Monday, May 5, 2008

MODERN HISTORIES OF CRIME AND PUNISHMENT

BOOK REVIEW

These brief sketches do not do justice to the intricacy and depth of scholarship that characterize the chapters. MODERN HISTORIES has been a bracing intellectual excursion, and although I found each of the articles to range from interesting to fascinating, the audience for non-specialists is likely to be limited. The book, or some of its chapters, will appeal to specialists in the history of criminal law doctrine or historians of colonialism. This is not a book for any except the most advanced students in PhD seminars. I am not a specialist in these fields, but my checkered history as a criminal law teacher who has read a fair dose of criminal law theory and history, taught a seminar on political trials, and began teaching criminal law in a post-colonial English-style law faculty in Anglophonic Africa in the afterglow of Empire, has weirdly provided me with the right grounding to at least appreciate this volume. I believe that non-specialists who are likely to find this book valuable are teachers of criminal law at law schools and universities. The book would go a long way toward expanding the intellectual horizons of that cohort. The book should also appeal to eighteenth century and nineteenth century social historians.

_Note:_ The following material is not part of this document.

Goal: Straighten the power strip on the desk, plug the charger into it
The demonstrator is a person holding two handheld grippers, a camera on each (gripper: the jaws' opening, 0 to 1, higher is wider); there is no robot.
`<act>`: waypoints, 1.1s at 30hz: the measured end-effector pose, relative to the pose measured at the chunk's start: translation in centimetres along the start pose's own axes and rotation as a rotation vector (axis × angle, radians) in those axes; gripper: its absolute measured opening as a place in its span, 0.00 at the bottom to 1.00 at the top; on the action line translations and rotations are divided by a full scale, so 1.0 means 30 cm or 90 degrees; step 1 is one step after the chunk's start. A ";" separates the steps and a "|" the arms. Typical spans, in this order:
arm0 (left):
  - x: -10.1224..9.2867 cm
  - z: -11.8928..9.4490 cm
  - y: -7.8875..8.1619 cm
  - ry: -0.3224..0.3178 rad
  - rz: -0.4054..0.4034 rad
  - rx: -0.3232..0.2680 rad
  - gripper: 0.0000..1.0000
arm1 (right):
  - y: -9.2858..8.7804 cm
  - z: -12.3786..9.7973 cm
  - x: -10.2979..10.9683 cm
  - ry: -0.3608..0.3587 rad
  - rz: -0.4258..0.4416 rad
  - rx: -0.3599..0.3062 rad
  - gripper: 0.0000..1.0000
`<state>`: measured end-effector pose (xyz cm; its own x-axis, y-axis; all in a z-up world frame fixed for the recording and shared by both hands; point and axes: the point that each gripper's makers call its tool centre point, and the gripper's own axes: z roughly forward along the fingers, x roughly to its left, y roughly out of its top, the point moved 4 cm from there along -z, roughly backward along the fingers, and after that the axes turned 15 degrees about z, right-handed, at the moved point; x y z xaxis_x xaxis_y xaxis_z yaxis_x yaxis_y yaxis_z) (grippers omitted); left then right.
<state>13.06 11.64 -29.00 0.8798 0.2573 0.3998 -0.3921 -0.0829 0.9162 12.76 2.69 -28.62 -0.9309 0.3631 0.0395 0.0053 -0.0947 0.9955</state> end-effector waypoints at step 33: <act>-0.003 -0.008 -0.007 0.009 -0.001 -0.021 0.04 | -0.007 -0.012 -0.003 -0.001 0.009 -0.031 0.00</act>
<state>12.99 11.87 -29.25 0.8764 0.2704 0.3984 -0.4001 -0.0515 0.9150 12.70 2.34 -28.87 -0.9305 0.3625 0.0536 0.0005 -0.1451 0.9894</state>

Unfortunately, I do not see this book appealing to most political scientists or even to most courts and law scholars who do not have a grounding in the doctrinal study of criminal law. The same goes for scholars in my discipline of criminal justice. This is not to say that criminal law has nothing to say about important issues of state power and civil rights. Quite the contrary. But the level of specialized learning needed to make these essays intelligible is so high as to reduce its usefulness to scholars concerned with state power. I should also add that many of the essays in the [*38] first two sections are indeed sufficiently focused on relatively technical (but important) issues of criminal law doctrine and administration to be of limited value for scholars more directly interested in confrontations between the individual and the state.


MODERN HISTORIES OF CRIME AND PUNISHMENT, by Markus D. Dubber and Lindsay Farmer (eds). Stanford, CA: Stanford University Press, 2007. 352pp. Cloth. $70.00. ISBN: 9780804754118. Paper. $27.95. ISBN: 9780804754125.